Copy every entry word for word, but skip the pictures.

-*-*-

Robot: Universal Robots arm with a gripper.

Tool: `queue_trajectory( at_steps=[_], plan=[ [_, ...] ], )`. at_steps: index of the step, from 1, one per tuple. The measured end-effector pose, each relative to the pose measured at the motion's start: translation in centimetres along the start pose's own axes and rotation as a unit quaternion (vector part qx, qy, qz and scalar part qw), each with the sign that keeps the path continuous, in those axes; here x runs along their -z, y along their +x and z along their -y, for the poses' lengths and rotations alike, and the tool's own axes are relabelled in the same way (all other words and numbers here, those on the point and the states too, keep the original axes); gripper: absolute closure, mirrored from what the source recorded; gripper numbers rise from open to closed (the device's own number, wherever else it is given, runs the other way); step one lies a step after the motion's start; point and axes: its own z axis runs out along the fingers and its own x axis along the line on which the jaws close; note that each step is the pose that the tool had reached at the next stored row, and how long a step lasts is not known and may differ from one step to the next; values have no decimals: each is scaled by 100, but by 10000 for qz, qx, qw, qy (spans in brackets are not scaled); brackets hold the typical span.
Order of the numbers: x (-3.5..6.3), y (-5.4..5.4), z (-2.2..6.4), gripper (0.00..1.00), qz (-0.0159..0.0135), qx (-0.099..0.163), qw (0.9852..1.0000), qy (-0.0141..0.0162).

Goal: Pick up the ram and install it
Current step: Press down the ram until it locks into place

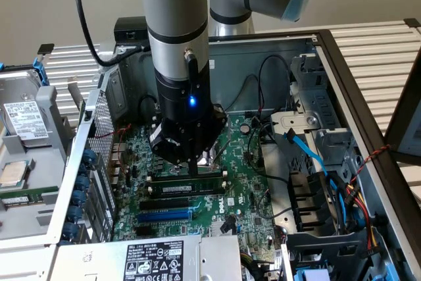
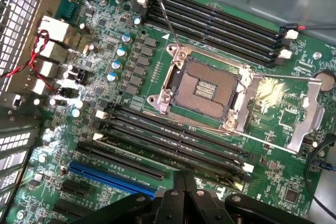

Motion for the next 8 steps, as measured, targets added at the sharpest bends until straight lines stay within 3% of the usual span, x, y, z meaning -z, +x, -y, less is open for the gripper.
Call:
queue_trajectory(
  at_steps=[4, 8],
  plan=[
    [-2, 0, 0, 90, 12, -335, 9994, 12],
    [-3, 0, 0, 90, 24, -651, 9979, 21]
  ],
)
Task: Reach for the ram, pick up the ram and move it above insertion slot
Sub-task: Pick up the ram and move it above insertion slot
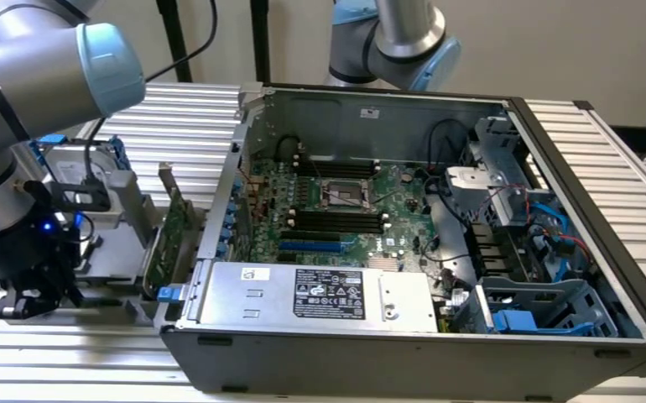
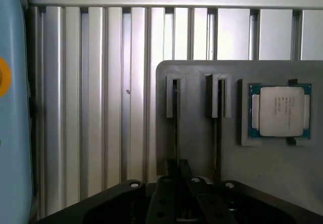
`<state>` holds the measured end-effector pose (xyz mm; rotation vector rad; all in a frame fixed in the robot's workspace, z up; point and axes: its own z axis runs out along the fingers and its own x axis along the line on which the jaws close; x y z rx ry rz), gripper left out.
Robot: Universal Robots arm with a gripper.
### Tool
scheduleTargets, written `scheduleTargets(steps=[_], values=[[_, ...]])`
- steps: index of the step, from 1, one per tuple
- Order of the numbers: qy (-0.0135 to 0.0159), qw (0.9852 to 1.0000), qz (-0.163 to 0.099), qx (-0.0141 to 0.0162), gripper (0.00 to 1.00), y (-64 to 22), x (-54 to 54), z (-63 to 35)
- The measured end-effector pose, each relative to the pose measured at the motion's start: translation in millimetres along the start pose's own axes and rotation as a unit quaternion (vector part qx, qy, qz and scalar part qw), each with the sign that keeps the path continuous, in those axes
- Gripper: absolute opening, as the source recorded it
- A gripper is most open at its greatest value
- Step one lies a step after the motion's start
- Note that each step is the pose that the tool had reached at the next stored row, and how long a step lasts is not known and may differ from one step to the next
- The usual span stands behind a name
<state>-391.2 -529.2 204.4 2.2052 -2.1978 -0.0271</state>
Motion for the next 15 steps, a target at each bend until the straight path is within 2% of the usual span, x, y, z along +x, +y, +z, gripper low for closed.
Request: scheduleTargets(steps=[3,6,10,15], values=[[0.0000,1.0000,0.000,-0.0007,0.13,0.1,0.1,-6.1],[0.0000,1.0000,0.000,-0.0018,0.13,0.3,0.1,-16.4],[0.0000,1.0000,0.000,-0.0036,0.13,0.3,0.3,-34.6],[0.0000,1.0000,0.000,-0.0042,0.13,-1.4,0.5,-57.0]])
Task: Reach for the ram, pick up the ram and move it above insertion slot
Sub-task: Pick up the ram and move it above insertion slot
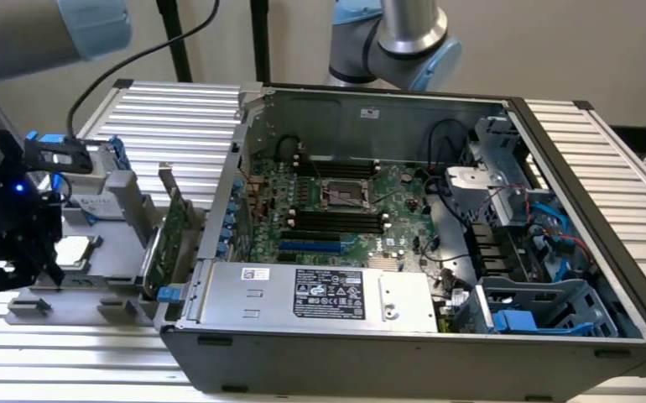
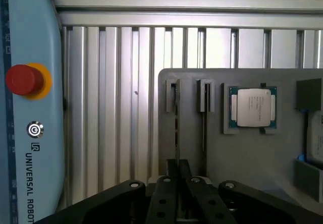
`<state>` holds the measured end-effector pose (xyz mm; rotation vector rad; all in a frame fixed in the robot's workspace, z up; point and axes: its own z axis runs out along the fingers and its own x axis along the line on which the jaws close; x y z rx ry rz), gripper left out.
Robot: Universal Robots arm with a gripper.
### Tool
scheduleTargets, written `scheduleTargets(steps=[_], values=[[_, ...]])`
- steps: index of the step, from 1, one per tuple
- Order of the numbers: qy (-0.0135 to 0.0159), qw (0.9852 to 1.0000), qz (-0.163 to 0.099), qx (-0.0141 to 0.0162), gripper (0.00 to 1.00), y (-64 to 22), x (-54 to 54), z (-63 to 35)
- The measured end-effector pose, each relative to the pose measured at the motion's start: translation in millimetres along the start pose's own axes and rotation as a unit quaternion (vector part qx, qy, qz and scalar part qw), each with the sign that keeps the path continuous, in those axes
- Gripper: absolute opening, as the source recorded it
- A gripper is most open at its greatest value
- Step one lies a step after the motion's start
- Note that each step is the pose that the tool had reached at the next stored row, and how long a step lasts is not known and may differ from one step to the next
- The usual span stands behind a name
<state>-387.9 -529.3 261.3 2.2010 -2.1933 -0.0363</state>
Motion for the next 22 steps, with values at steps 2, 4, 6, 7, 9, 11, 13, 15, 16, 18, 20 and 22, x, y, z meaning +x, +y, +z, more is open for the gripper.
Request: scheduleTargets(steps=[2,4,6,7,9,11,13,15,16,18,20,22], values=[[0.0000,1.0000,0.000,-0.0002,0.13,-1.9,0.0,-9.5],[0.0000,1.0000,0.000,-0.0004,0.13,-4.6,0.1,-18.5],[0.0000,1.0000,0.000,-0.0004,0.13,-8.3,0.2,-27.7],[0.0000,1.0000,0.000,-0.0005,0.13,-10.5,0.2,-32.3],[0.0000,1.0000,0.000,-0.0006,0.13,-16.1,0.3,-41.9],[-0.0001,1.0000,0.000,-0.0007,0.13,-22.6,0.3,-51.1],[0.0000,1.0000,0.000,-0.0010,0.13,-29.5,0.5,-60.5],[0.0000,1.0000,0.000,-0.0012,0.13,-36.4,0.6,-69.8],[0.0000,1.0000,0.000,-0.0013,0.13,-40.1,0.6,-74.7],[0.0000,1.0000,0.000,-0.0014,0.13,-47.4,0.8,-84.0],[-0.0001,1.0000,0.000,-0.0016,0.13,-54.8,0.8,-93.3],[-0.0001,1.0000,0.000,-0.0018,0.13,-62.9,0.9,-103.0]])
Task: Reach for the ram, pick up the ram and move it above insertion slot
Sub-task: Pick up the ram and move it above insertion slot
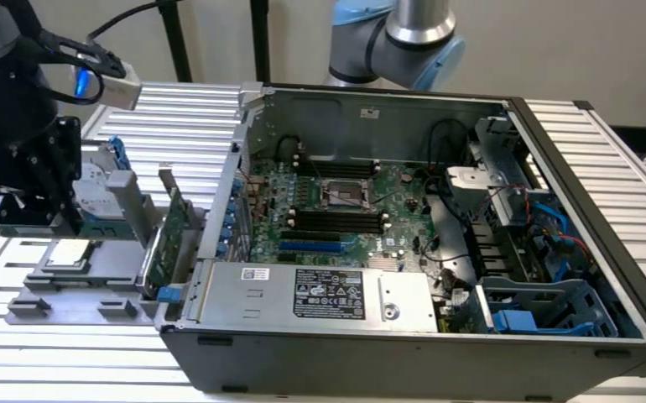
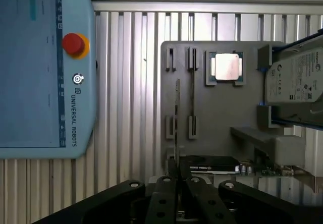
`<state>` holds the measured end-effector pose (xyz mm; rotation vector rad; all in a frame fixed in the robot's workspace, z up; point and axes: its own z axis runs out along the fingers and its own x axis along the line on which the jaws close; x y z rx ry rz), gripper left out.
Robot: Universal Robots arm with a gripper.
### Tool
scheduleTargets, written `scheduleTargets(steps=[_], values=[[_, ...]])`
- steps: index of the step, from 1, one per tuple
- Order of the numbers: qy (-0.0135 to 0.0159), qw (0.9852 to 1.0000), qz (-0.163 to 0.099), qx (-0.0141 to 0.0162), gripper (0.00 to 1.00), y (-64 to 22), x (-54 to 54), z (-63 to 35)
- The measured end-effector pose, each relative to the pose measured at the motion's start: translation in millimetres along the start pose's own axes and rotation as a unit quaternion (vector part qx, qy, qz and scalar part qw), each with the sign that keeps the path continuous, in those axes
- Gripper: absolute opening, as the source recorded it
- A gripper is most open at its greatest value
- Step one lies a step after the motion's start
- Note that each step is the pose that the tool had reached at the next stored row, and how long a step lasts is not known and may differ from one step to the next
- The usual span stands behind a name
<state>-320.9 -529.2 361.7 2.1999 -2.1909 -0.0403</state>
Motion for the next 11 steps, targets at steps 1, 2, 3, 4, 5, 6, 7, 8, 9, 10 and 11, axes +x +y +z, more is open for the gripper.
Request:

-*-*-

__SOLUTION BELOW__:
Robot: Universal Robots arm with a gripper.

Tool: `queue_trajectory( at_steps=[_], plan=[ [_, ...] ], )`. at_steps: index of the step, from 1, one per tuple. The measured end-effector pose, each relative to the pose measured at the motion's start: translation in centimetres along the start pose's own axes and rotation as a unit quaternion (vector part qx, qy, qz and scalar part qw), each with the sign that keeps the path continuous, in those axes; here x runs along their -z, y along their +x and z along their -y, for the poses' lengths and rotations alike, and the tool's own axes are relabelled in the same way (all other words and numbers here, those on the point and the states too, keep the original axes); gripper: absolute closure, mirrored from what the source recorded; gripper numbers rise from open to closed (the device's own number, wherever else it is given, runs the other way); step one lies a step after the motion's start; point and axes: its own z axis runs out along the fingers and its own x axis along the line on which the jaws close; note that each step is the pose that the tool had reached at the next stored row, and how long a step lasts is not known and may differ from one step to the next; values have no decimals: each is scaled by 100, but by 10000 for qz, qx, qw, qy (spans in brackets are not scaled); brackets hold the typical span.
Order of the numbers: x (-3.5..6.3), y (-5.4..5.4), z (-2.2..6.4), gripper (0.00..1.00), qz (-0.0159..0.0135), qx (-0.099..0.163), qw (0.9852..1.0000), qy (-0.0141..0.0162).

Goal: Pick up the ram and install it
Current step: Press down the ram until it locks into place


Motion for the next 8 steps, as measured, targets added at the sharpest bends until straight lines stay within 3% of the usual span, x, y, z meaning -z, +x, -y, less is open for the gripper.
Call:
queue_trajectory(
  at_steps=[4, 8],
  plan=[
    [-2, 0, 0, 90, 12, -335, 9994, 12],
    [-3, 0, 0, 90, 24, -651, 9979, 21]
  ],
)
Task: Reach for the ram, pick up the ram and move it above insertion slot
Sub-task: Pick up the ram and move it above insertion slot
`<state>` holds the measured end-effector pose (xyz mm; rotation vector rad; all in a frame fixed in the robot's workspace, z up; point and axes: its own z axis runs out along the fingers and its own x axis along the line on which the jaws close; x y z rx ry rz), gripper left out.
Robot: Universal Robots arm with a gripper.
### Tool
scheduleTargets, written `scheduleTargets(steps=[_], values=[[_, ...]])`
- steps: index of the step, from 1, one per tuple
- Order of the numbers: qy (-0.0135 to 0.0159), qw (0.9852 to 1.0000), qz (-0.163 to 0.099), qx (-0.0141 to 0.0162), gripper (0.00 to 1.00), y (-64 to 22), x (-54 to 54), z (-63 to 35)
- The measured end-effector pose, each relative to the pose measured at the motion's start: translation in millimetres along the start pose's own axes and rotation as a unit quaternion (vector part qx, qy, qz and scalar part qw), each with the sign that keeps the path continuous, in those axes
- Gripper: absolute opening, as the source recorded it
- A gripper is most open at its greatest value
- Step one lies a step after the motion's start
- Note that each step is the pose that the tool had reached at the next stored row, and how long a step lasts is not known and may differ from one step to the next
- The usual span stands behind a name
<state>-391.2 -529.2 204.4 2.2052 -2.1978 -0.0271</state>
Motion for the next 15 steps, a target at each bend until the straight path is within 2% of the usual span, x, y, z along +x, +y, +z, gripper low for closed.
Request: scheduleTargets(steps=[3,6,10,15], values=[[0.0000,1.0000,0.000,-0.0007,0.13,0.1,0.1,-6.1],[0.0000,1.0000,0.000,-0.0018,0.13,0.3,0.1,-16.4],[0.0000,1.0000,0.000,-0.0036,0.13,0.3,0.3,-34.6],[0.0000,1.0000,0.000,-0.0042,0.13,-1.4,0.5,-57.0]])
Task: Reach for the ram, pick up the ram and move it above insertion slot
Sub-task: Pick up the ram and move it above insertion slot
`<state>` holds the measured end-effector pose (xyz mm; rotation vector rad; all in a frame fixed in the robot's workspace, z up; point and axes: its own z axis runs out along the fingers and its own x axis along the line on which the jaws close; x y z rx ry rz), gripper left out.
Robot: Universal Robots arm with a gripper.
### Tool
scheduleTargets, written `scheduleTargets(steps=[_], values=[[_, ...]])`
- steps: index of the step, from 1, one per tuple
- Order of the numbers: qy (-0.0135 to 0.0159), qw (0.9852 to 1.0000), qz (-0.163 to 0.099), qx (-0.0141 to 0.0162), gripper (0.00 to 1.00), y (-64 to 22), x (-54 to 54), z (-63 to 35)
- The measured end-effector pose, each relative to the pose measured at the motion's start: translation in millimetres along the start pose's own axes and rotation as a unit quaternion (vector part qx, qy, qz and scalar part qw), each with the sign that keeps the path continuous, in those axes
- Gripper: absolute opening, as the source recorded it
- A gripper is most open at its greatest value
- Step one lies a step after the motion's start
- Note that each step is the pose that the tool had reached at the next stored row, and how long a step lasts is not known and may differ from one step to the next
- The usual span stands behind a name
<state>-387.9 -529.3 261.3 2.2010 -2.1933 -0.0363</state>
Motion for the next 22 steps, with values at steps 2, 4, 6, 7, 9, 11, 13, 15, 16, 18, 20 and 22, x, y, z meaning +x, +y, +z, more is open for the gripper.
Request: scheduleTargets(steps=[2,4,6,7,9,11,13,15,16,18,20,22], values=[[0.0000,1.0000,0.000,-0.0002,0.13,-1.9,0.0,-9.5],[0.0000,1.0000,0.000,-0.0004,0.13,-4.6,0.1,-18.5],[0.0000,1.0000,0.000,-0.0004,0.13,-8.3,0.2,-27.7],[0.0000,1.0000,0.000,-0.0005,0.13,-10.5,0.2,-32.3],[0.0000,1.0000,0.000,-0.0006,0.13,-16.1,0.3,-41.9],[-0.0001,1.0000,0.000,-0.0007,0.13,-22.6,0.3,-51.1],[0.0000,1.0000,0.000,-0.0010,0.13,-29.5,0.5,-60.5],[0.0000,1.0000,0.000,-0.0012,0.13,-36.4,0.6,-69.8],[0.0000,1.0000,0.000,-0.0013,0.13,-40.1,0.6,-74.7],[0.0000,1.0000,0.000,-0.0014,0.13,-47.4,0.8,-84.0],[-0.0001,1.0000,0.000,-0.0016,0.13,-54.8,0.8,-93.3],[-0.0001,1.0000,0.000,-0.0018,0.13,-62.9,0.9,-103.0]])
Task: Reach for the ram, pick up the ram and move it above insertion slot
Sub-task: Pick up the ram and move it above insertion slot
`<state>` holds the measured end-effector pose (xyz mm; rotation vector rad; all in a frame fixed in the robot's workspace, z up; point and axes: its own z axis runs out along the fingers and its own x axis along the line on which the jaws close; x y z rx ry rz), gripper left out.
Robot: Universal Robots arm with a gripper.
### Tool
scheduleTargets, written `scheduleTargets(steps=[_], values=[[_, ...]])`
- steps: index of the step, from 1, one per tuple
- Order of the numbers: qy (-0.0135 to 0.0159), qw (0.9852 to 1.0000), qz (-0.163 to 0.099), qx (-0.0141 to 0.0162), gripper (0.00 to 1.00), y (-64 to 22), x (-54 to 54), z (-63 to 35)
- The measured end-effector pose, each relative to the pose measured at the motion's start: translation in millimetres along the start pose's own axes and rotation as a unit quaternion (vector part qx, qy, qz and scalar part qw), each with the sign that keeps the path continuous, in those axes
- Gripper: absolute opening, as the source recorded it
- A gripper is most open at its greatest value
- Step one lies a step after the motion's start
- Note that each step is the pose that the tool had reached at the next stored row, and how long a step lasts is not known and may differ from one step to the next
- The usual span stands behind a name
<state>-320.9 -529.2 361.7 2.1999 -2.1909 -0.0403</state>
Motion for the next 11 steps, targets at steps 1, 2, 3, 4, 5, 6, 7, 8, 9, 10 and 11, axes +x +y +z, more is open for the gripper.
Request:

Now the exercise is complete.